Work request ▸
Return the following from the records below: each line, word for word, starting with the line that contains "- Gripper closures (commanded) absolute" and going on through the line that contains "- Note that", with nothing outside that range.

::::::::

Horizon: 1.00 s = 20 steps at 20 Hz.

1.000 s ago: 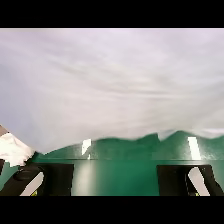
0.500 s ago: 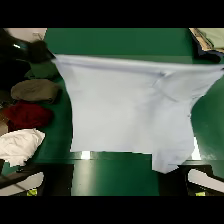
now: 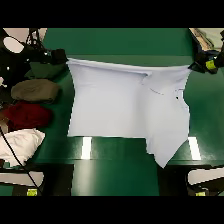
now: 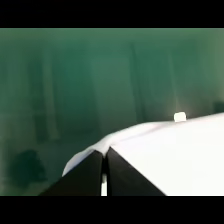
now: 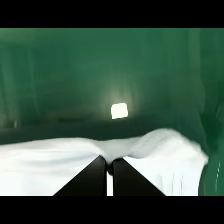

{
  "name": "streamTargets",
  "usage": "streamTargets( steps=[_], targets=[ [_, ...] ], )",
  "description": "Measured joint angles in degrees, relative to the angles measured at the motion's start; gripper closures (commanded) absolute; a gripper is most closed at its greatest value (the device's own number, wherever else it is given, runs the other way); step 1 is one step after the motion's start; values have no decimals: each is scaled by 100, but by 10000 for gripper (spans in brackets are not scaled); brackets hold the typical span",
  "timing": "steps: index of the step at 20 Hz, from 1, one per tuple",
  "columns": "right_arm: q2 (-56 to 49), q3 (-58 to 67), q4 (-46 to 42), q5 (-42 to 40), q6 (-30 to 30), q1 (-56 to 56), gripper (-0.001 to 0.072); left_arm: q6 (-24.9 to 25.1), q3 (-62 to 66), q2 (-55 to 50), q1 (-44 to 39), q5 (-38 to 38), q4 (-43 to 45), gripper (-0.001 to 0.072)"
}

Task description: Fold the shirts.

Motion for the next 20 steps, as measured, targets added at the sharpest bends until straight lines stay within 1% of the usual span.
streamTargets(
  steps=[2,5,9,13,14,15,16,17,18,20],
  targets=[
    [-81,70,-74,-229,-92,63,698,201,-28,-35,0,149,-46,686],
    [-94,-101,-503,-271,-173,192,697,442,-238,-63,0,87,-70,686],
    [186,-968,-1086,-232,-214,380,697,564,-844,-79,2,-15,-63,686],
    [546,-1985,-1375,-376,-221,457,695,597,-1405,-81,2,-81,-63,684],
    [627,-2188,-1390,-435,-221,459,687,599,-1478,-81,2,-87,-68,624],
    [704,-2382,-1421,-485,-212,468,561,599,-1534,-81,2,-105,-68,377],
    [761,-2524,-1458,-503,-166,470,374,588,-1578,-81,4,-136,-66,197],
    [807,-2627,-1464,-514,-94,466,345,546,-1602,-81,9,-179,-68,211],
    [837,-2669,-1462,-490,-20,452,344,481,-1611,-79,9,-260,-66,210],
    [885,-2603,-1464,-157,81,396,345,380,-1572,-37,61,-546,-63,211]
  ],
)
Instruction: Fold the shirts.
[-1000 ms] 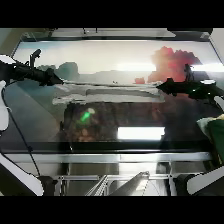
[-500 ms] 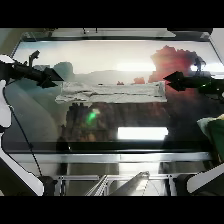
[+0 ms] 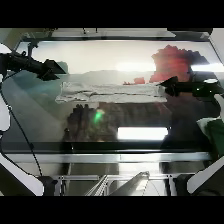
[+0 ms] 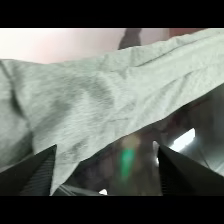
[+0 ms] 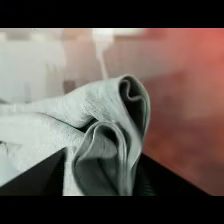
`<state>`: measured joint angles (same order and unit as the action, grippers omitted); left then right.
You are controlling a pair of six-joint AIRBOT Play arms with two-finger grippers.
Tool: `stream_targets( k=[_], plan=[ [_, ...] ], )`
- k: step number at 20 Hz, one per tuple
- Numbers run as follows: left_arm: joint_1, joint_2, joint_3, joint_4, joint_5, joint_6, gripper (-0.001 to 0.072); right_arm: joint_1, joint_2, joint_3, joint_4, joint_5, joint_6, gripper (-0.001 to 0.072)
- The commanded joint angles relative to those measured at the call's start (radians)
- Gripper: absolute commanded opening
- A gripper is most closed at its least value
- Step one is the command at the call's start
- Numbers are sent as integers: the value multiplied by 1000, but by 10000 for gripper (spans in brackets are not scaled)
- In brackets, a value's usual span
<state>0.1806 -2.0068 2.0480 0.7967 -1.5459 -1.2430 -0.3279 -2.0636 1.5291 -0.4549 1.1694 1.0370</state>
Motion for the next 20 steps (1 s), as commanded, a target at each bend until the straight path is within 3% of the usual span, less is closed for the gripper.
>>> stream_targets(
  k=[1, 2, 3, 6, 9, 13, 16, 18, 20],
  plan=[
    [-83, 5, 1, -76, -6, 5, 165, 71, -30, 15, -31, 26, -5, 360],
    [-113, 5, 1, -85, 10, 13, 0, 85, -30, 37, -31, 38, -4, 130],
    [-144, 2, 1, -70, 37, 16, 2, 94, -29, 64, -27, 56, 0, 16],
    [-262, -50, -6, -56, 140, 13, 1, 103, 5, 154, 12, 129, 28, 17],
    [-397, -130, -24, -58, 330, -8, 1, 125, 79, 219, 93, 205, 47, 17],
    [-539, -235, -24, -56, 503, -35, 1, 220, 210, 245, 190, 232, 71, 17],
    [-560, -276, -24, -86, 582, -82, 2, 317, 259, 245, 198, 204, 98, 17],
    [-539, -272, -23, -176, 530, -82, 1, 379, 257, 245, 194, 173, 122, 17],
    [-476, -235, 23, -279, 331, -82, 0, 442, 254, 245, 195, 126, 123, 17]
  ],
)
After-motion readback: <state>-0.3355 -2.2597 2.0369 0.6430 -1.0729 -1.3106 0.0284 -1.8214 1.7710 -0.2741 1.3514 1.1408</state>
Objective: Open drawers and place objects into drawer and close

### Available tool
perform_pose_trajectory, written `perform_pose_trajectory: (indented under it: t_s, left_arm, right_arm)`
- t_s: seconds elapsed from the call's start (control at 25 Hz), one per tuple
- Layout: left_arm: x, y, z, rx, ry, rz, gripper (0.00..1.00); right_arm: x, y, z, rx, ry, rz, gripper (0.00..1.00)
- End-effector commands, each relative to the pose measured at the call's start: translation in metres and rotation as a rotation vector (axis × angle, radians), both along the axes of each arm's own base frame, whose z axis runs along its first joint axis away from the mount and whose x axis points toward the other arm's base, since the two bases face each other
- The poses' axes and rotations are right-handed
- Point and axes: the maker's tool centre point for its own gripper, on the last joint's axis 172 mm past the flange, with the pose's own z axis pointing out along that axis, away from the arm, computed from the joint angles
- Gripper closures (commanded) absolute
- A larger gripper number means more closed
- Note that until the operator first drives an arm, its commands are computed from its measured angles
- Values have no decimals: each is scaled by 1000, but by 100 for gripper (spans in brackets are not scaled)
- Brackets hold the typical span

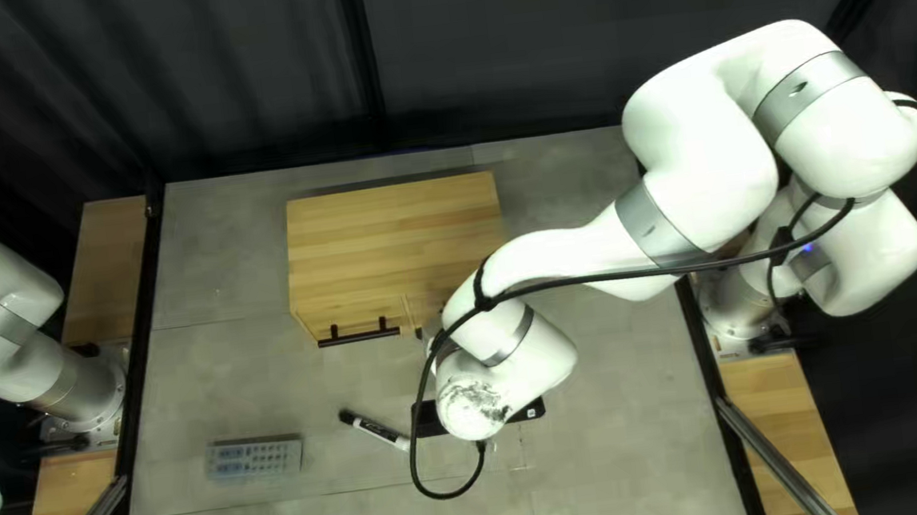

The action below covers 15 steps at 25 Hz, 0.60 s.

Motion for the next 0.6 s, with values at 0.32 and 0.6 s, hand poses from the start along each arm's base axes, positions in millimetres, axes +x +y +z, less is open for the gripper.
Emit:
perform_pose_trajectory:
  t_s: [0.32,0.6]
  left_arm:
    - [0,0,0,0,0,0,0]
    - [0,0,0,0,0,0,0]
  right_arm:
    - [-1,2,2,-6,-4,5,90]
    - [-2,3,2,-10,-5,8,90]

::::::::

Result of this task ▸
- Gripper closures (commanded) absolute
- A larger gripper number means more closed
- Note that until the operator first drives an arm, its commands are computed from its measured angles

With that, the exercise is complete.